A shareholder’s Agreement outlines how a company is to be operated, the rights and obligations afforded to the shareholders, and the relationship between the company and the shareholders. The purpose of a Shareholder’s Agreement is to ensure that both majority and minority shareholders are protected and treated fairly, and it allows shareholders make decisions on the rights and obligations to be extended to third parties who may become shareholders in the future.

Some companies may have detailed Memorandum and Articles of Association (MEMART) setting out processes relating to the transfer of shares. However, many companies are likely to have simply adopted a standard MEMART when they were incorporated and these do not look at these specific issues in any great detail. This is why Companies that have more than one shareholder would therefore be advised to put in place a Shareholder’s Agreement to provide the members, directors and the company a clear guidance as to what will happen in certain circumstances.

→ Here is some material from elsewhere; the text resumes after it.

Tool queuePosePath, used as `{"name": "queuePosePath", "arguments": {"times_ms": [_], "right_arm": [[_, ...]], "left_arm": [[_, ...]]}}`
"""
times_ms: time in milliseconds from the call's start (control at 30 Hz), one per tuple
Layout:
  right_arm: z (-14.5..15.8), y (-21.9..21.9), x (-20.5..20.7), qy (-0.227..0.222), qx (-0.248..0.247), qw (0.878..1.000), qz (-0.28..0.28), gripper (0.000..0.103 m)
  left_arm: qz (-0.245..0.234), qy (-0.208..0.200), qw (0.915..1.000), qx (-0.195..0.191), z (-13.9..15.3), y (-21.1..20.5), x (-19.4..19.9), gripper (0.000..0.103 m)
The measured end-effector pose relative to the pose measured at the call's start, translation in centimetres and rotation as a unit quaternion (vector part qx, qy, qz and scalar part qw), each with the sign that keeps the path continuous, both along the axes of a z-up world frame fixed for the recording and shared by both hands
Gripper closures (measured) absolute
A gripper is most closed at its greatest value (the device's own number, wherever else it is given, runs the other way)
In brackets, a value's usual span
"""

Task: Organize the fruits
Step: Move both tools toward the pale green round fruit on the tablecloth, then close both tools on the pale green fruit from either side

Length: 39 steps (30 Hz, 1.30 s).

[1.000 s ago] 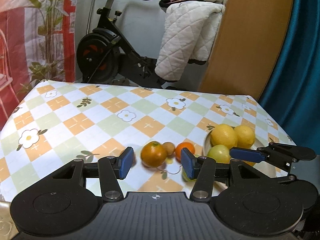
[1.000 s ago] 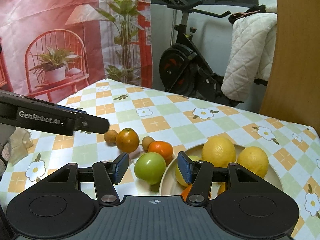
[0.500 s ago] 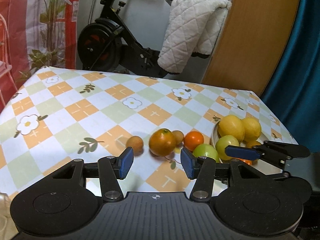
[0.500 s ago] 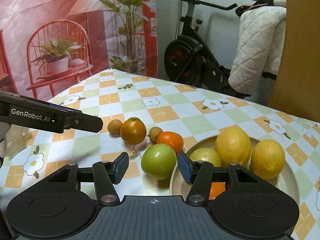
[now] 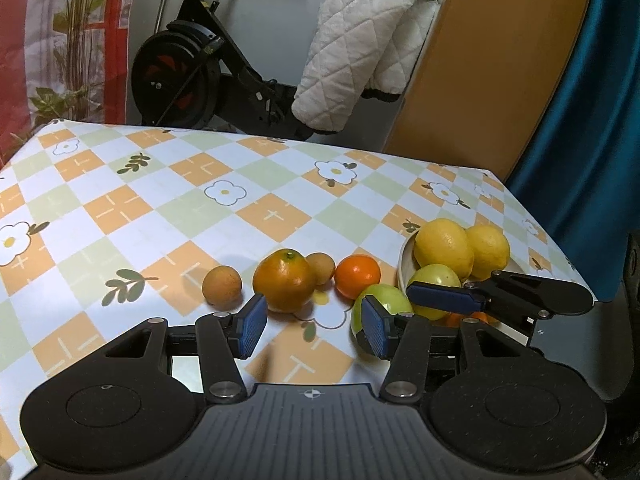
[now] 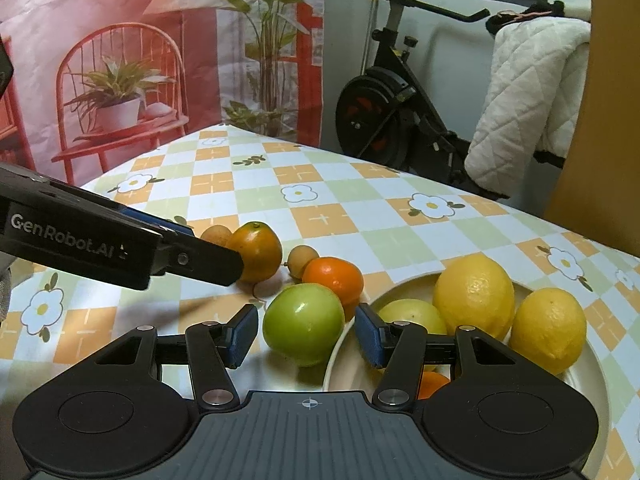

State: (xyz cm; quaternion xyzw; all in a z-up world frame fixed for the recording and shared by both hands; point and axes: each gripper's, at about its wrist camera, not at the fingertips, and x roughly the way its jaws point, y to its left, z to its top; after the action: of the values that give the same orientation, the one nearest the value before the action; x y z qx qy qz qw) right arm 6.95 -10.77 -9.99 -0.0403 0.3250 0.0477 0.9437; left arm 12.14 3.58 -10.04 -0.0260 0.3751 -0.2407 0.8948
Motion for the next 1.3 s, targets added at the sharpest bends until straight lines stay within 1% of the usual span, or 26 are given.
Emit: {"name": "queuePosePath", "arguments": {"times_ms": [167,233,300,367,467,600,667,800,1033,1233,1300], "right_arm": [[-0.1,0.0,0.0,-0.004,-0.004,1.0,0.001,0.052],[0.1,0.2,-0.2,-0.011,-0.009,1.0,0.004,0.054],[0.3,0.5,-0.3,-0.018,-0.016,1.0,0.011,0.054],[0.3,0.8,-0.1,-0.013,-0.021,0.999,0.02,0.054],[0.1,0.9,0.2,-0.005,-0.022,1.0,0.016,0.052],[-0.1,1.0,0.0,-0.007,-0.024,1.0,0.017,0.049],[-0.1,1.1,-0.1,-0.008,-0.022,1.0,0.018,0.047],[0.1,0.9,-0.5,-0.013,-0.005,1.0,0.019,0.047],[0.7,1.6,-1.4,-0.027,0.007,0.999,0.042,0.047],[0.8,1.8,-1.4,-0.029,0.005,0.999,0.046,0.048],[0.8,1.8,-1.5,-0.028,0.005,0.999,0.044,0.048]], "left_arm": [[-0.002,0.005,1.0,-0.001,-0.3,-0.2,0.3,0.049],[-0.003,0.005,1.0,-0.002,-0.3,-0.3,0.4,0.049],[-0.003,0.006,1.0,-0.002,-0.4,-0.3,0.5,0.049],[-0.003,0.007,1.0,-0.004,-0.5,-0.3,0.6,0.049],[-0.003,0.009,0.9999,-0.005,-0.4,-0.3,0.6,0.049],[-0.009,0.013,0.9998,-0.008,-0.6,-0.6,0.7,0.049],[-0.015,0.018,0.9996,-0.014,-0.7,-0.7,0.7,0.049],[-0.026,0.023,0.9992,-0.02,-0.8,-1.0,0.7,0.049],[-0.034,0.035,0.9983,-0.032,-1.1,-1.4,1.0,0.049],[-0.056,0.037,0.9975,-0.025,-1.7,-2.2,0.8,0.049],[-0.059,0.038,0.9971,-0.029,-1.8,-2.2,1.0,0.051]]}}
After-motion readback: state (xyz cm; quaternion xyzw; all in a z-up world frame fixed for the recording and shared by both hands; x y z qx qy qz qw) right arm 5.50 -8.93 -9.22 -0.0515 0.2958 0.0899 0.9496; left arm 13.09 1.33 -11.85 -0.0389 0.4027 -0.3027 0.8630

Although this is not a legal requirement, start-ups with more than one shareholder are often advised to make a Shareholder’s Agreement in order to further regulate the way business between them is to be conducted. The benefits of such an agreement includes:

 

  1. A well drafted Shareholder’s Agreement provides an optimum way for a company’s shareholders to resolve their conflicts. Disputes amongst shareholders can be hugely distracting and ultimately can affect the company and its viability. The agreement will provide a clear mechanism for the resolution of the disputes either through the transfer of shares or dispute resolution provisions for example in the event of a deadlock. This in turn assists with helping the company to be run smoothly and profitably.
  2. A Shareholder’s Agreement provides greater protection to shareholders over and above the standard company MEMART both in terms of how the company is run, the decision making process, minority shareholder and majority shareholder rights.

It provides protection for minority shareholders by reserving certain decisions, such as the ability for the company to issue further shares, which can only by made with the unanimous consent of all the shareholders.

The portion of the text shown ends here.